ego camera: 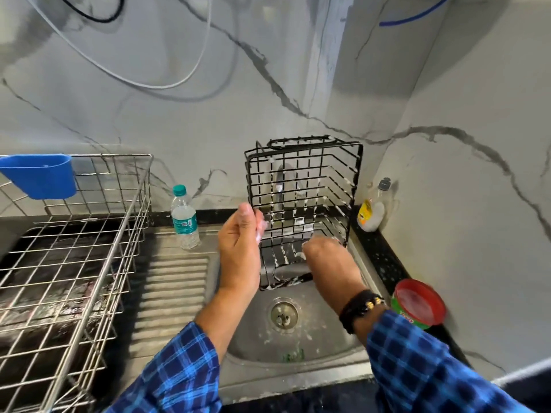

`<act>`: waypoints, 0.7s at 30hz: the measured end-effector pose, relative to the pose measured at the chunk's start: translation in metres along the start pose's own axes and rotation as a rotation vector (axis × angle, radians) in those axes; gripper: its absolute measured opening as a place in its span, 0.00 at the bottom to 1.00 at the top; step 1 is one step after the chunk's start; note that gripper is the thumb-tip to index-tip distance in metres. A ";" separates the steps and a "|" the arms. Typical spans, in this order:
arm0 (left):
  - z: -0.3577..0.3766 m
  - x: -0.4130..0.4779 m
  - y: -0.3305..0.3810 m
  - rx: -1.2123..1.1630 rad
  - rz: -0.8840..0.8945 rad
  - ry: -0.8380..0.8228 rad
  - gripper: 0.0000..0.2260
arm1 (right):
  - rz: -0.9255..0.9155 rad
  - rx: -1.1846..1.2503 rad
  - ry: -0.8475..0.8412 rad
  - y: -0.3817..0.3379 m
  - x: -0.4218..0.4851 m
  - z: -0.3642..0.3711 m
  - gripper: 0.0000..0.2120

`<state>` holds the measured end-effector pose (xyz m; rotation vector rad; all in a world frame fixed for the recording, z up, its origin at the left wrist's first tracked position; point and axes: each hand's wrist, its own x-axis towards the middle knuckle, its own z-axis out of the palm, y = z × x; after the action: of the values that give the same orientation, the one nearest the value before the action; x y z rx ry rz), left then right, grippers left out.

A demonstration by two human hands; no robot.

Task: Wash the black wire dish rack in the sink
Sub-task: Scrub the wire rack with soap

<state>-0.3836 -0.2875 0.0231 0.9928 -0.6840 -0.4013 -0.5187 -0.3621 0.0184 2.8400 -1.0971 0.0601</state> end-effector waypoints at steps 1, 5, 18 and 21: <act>0.001 -0.001 0.001 0.014 0.014 -0.017 0.22 | 0.007 -0.075 -0.041 -0.004 -0.002 -0.002 0.13; 0.004 -0.007 0.003 0.071 0.088 -0.033 0.22 | 0.084 -0.133 -0.037 -0.017 0.001 -0.006 0.14; 0.001 0.006 0.005 -0.096 -0.001 0.158 0.22 | 0.019 0.021 -0.005 -0.042 -0.018 -0.020 0.15; 0.005 0.007 0.004 -0.103 0.012 0.141 0.22 | -0.152 0.074 -0.044 -0.069 -0.020 -0.015 0.17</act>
<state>-0.3818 -0.2931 0.0312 0.9097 -0.5368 -0.3487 -0.4873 -0.2969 0.0269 2.9938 -0.9014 0.0277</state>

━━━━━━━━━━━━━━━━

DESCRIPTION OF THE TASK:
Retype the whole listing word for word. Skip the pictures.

WRITTEN SOLUTION:
ego camera: 

`<act>`: waypoints, 0.7s at 30hz: the measured end-effector pose, relative to the pose measured at the chunk's start: translation in metres along the start pose's own axes and rotation as a rotation vector (axis × angle, radians) in those axes; gripper: its absolute measured opening as a place in its span, 0.00 at the bottom to 1.00 at the top; step 1 is one step after the chunk's start; note that gripper is the thumb-tip to index-tip distance in metres. A ";" separates the steps and a "|" the arms. Typical spans, in this order:
arm0 (left):
  - z: -0.3577..0.3766 m
  - x: -0.4130..0.4779 m
  - y: -0.3305..0.3810 m
  - rx: -1.2123..1.1630 rad
  - rz: -0.8840..0.8945 rad
  - ry: -0.8380..0.8228 rad
  - gripper: 0.0000..0.2260
arm1 (right):
  - rz: -0.9255..0.9155 rad
  - rx: -1.1846..1.2503 rad
  - ry: -0.8475..0.8412 rad
  - y: -0.3817..0.3379 m
  - x: -0.4218..0.4851 m
  - z: -0.3642..0.3711 m
  - gripper: 0.0000..0.2120

`<state>` holds the measured end-effector pose (xyz m; rotation vector rad; all in a world frame fixed for the recording, z up, its origin at the left wrist's first tracked position; point and axes: each hand's wrist, its own x-axis towards the middle knuckle, its own z-axis out of the palm, y = z × x; after the action: of the values that give the same orientation, the one nearest the value before the action; x y z rx ry rz), left then right, grippers left out.

A demonstration by two human hands; no robot.

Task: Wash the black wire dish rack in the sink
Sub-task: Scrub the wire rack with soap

<state>-0.3836 -0.2875 0.0231 0.9928 -0.6840 -0.4013 -0.5187 -0.3621 0.0184 2.8400 -1.0971 0.0601</state> end-effector waypoints at steps 1, 5, 18 and 21: <act>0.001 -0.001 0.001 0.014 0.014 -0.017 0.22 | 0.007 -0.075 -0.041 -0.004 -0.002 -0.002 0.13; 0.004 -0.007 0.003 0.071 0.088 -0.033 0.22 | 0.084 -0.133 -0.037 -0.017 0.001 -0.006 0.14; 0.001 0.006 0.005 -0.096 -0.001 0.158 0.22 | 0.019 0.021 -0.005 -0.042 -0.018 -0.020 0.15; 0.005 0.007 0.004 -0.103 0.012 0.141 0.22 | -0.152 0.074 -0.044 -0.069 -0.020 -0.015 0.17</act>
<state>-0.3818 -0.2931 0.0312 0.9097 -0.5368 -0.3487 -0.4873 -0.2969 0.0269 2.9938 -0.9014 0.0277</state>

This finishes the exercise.